Let’s do that again – I am now Mr. Lee Hulme.
It’s step 1 of a bunch more steps. It’s the thing the gender clinic require of me, before anything else can happen. The psychologist I saw this month said she was happy to move forwards, and that meant it was time.
So I did it!
It’s not legal until I get someone to witness me signing it. Then I have to send it back to get some notarised copies made – for the bank and such. And then things with my name on it will be changed. to Mr Lee Hulme.
It feels so strange to see it there, to see it coming out of my keyboard, to hear it coming out of my mouth. I spent so long in the dark, trying to be a girl, trying to find ways to be what I always knew I wasn’t.
Strange…yes. But it also feels right, for the first time. I feel like one day, finally, the outsides might match the insides.

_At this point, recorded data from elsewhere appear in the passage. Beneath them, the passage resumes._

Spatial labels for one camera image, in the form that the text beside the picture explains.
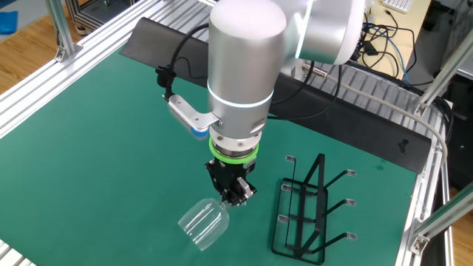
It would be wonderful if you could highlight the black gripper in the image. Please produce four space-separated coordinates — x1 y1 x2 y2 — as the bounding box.
204 157 258 207

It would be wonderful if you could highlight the clear wine glass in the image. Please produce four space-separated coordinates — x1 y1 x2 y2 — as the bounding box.
177 197 232 252

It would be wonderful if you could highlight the black metal cup rack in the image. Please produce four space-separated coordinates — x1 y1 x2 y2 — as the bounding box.
270 153 358 265

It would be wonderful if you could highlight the green table mat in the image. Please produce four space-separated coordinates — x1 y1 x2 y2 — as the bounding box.
0 47 418 266

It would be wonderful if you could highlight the white keyboard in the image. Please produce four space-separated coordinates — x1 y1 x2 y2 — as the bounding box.
380 0 415 14

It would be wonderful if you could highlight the beige desk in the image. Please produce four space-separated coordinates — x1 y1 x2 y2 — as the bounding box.
364 0 433 81

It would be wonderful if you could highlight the green flange ring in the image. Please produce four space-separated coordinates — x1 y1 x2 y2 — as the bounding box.
208 136 260 166

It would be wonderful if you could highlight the silver wrist camera blue lens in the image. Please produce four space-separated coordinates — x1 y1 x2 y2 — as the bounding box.
161 94 223 140

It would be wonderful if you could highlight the black camera cable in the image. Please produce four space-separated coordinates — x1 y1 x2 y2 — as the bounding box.
154 22 211 100

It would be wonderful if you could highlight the thick black gripper cable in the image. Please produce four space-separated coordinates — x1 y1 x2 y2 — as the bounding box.
266 61 343 121

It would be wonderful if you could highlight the grey cable with metal plug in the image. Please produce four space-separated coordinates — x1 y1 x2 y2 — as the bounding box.
302 62 449 168

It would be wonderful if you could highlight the aluminium profile table rail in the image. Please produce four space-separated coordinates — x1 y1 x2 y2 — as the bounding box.
0 0 174 140
395 99 454 266

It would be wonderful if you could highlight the blue cable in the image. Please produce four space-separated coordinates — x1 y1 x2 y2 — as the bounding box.
369 25 411 84

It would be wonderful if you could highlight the aluminium profile post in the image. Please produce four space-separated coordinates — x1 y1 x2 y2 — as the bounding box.
408 191 473 256
413 28 473 117
44 0 84 63

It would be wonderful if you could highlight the black white striped frame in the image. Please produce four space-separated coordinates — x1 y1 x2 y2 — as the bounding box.
66 0 141 35

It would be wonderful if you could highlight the black desk cable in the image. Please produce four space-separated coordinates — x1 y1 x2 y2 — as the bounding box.
364 9 418 75

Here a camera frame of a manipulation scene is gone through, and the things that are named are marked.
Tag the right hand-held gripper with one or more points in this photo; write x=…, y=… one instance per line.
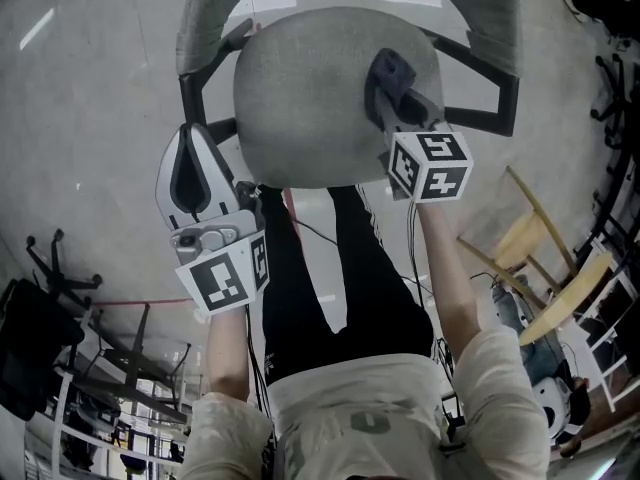
x=435, y=178

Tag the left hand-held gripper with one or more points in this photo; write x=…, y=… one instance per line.
x=220, y=283

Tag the dark wiping cloth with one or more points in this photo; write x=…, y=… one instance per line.
x=392, y=68

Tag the grey round chair seat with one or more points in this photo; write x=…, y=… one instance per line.
x=310, y=98

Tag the grey green chair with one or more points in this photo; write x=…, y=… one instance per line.
x=500, y=28

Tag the person's right forearm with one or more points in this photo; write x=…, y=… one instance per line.
x=450, y=278

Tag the person's left forearm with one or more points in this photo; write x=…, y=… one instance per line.
x=227, y=358

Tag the black office chair base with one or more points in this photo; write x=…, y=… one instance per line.
x=617, y=103
x=57, y=278

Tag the black office chair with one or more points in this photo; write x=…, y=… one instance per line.
x=35, y=348

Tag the person's black trousers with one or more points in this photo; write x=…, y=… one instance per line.
x=300, y=318

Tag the round wooden side table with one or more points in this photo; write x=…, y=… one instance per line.
x=565, y=308

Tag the person's beige shirt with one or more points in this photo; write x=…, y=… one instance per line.
x=325, y=408

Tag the white round appliance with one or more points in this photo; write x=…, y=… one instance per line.
x=545, y=393

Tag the white metal rack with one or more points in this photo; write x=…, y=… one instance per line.
x=606, y=388

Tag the black frame desk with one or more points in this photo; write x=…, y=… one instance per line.
x=135, y=348

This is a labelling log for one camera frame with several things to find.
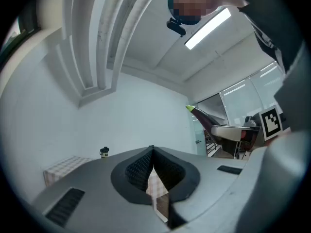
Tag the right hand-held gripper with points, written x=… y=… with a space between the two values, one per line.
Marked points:
x=271 y=122

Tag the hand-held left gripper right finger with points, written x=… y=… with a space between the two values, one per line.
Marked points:
x=206 y=178

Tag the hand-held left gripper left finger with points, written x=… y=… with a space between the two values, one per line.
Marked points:
x=97 y=203

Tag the beige checked floral tablecloth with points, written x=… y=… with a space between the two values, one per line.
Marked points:
x=63 y=169

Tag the black lidded drink bottle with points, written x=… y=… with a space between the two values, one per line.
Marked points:
x=104 y=154

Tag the long ceiling light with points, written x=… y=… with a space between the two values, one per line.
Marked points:
x=206 y=29

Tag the person in dark shirt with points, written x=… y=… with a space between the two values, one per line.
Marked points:
x=274 y=13

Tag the glass partition wall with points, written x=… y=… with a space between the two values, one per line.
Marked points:
x=240 y=98

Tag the black head camera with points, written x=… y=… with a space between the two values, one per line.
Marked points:
x=176 y=27

I spent so long pretending to be what I wasn’t, feeling like an alien in m own body, that I’m still not entirely sure how to be me – or what that even means. But I get to learn. I asked myself the hard questions, the ones I’d hidden form for so long, and I made a choice. And now I get to learn what it looks like and what it feels like to be me.

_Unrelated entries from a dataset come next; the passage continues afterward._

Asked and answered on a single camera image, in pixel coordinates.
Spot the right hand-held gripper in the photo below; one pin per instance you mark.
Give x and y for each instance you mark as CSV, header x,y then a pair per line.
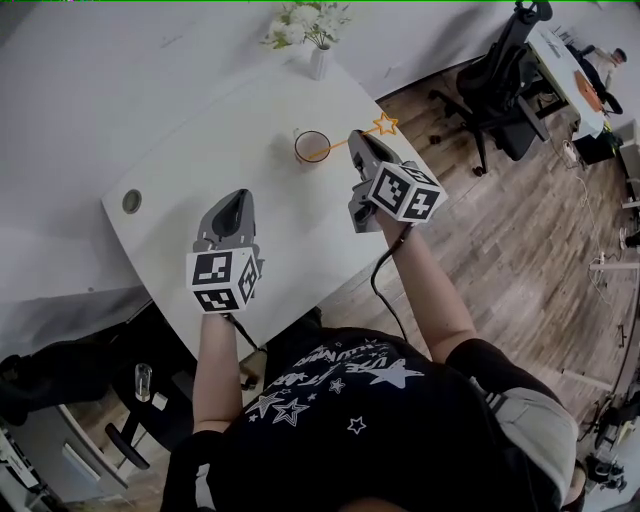
x,y
395,192

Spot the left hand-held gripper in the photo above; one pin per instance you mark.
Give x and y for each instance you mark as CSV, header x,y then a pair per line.
x,y
215,272

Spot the orange star wand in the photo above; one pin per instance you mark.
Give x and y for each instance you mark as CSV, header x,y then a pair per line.
x,y
385,124

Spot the white cup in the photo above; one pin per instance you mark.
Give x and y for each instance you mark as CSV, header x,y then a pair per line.
x,y
311,147

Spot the person's left forearm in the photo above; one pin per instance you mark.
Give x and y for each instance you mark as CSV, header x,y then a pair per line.
x,y
215,375

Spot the person's right forearm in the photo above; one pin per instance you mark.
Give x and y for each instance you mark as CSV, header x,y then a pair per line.
x,y
430,300

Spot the white vase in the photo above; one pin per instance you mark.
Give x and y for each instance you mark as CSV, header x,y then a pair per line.
x,y
318,64

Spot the black office chair with headrest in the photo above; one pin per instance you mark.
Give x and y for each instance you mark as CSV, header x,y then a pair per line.
x,y
495,95

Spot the white flower bouquet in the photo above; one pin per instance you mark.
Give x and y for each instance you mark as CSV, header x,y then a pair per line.
x,y
305,22

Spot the clear glass bottle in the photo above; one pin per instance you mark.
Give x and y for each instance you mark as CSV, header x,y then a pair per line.
x,y
142,382

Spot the small white box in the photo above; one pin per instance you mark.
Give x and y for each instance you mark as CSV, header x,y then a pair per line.
x,y
159,402

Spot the white power strip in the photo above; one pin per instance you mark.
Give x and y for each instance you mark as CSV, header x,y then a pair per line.
x,y
568,152

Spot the black mesh office chair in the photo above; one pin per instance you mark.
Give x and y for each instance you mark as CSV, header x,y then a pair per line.
x,y
60,370

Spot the black computer case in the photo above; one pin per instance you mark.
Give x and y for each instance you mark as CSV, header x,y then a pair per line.
x,y
595,147

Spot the orange board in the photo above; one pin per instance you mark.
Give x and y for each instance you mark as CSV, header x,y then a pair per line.
x,y
590,90

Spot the person's black star shirt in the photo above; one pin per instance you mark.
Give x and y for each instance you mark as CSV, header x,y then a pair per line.
x,y
350,450

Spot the grey drawer cabinet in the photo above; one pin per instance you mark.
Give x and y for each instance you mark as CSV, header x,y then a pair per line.
x,y
65,455

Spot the person's grey shorts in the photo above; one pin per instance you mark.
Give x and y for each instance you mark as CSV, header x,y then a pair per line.
x,y
540,440

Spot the black floor equipment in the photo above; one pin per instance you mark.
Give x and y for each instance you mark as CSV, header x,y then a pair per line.
x,y
605,472

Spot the white desk frame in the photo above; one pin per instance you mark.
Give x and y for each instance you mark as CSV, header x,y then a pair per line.
x,y
612,267

As someone who has always felt out of place, always felt like the square peg, even to myself, the possibilities are a little mind-blowing, and more than a little terrifying.
I’m grateful for all the love I have from people as I do this. I couldn’t do it alone.
Of course, there are those who have felt unable to accept or support me. I can’t change that, but I can’t hold it against them either. I can just hope that one day they’ll be in a place where they’re able to learn.
I’m in a better position than a lot of trans people find themselves. I have friends, I have some of my family, I have both my jobs and all my communities online and off, all showing support.
I still have a long questline to face, but I just passed a major checkpoint
My default position on things remains openness. Any questions, I’m always happy to answer.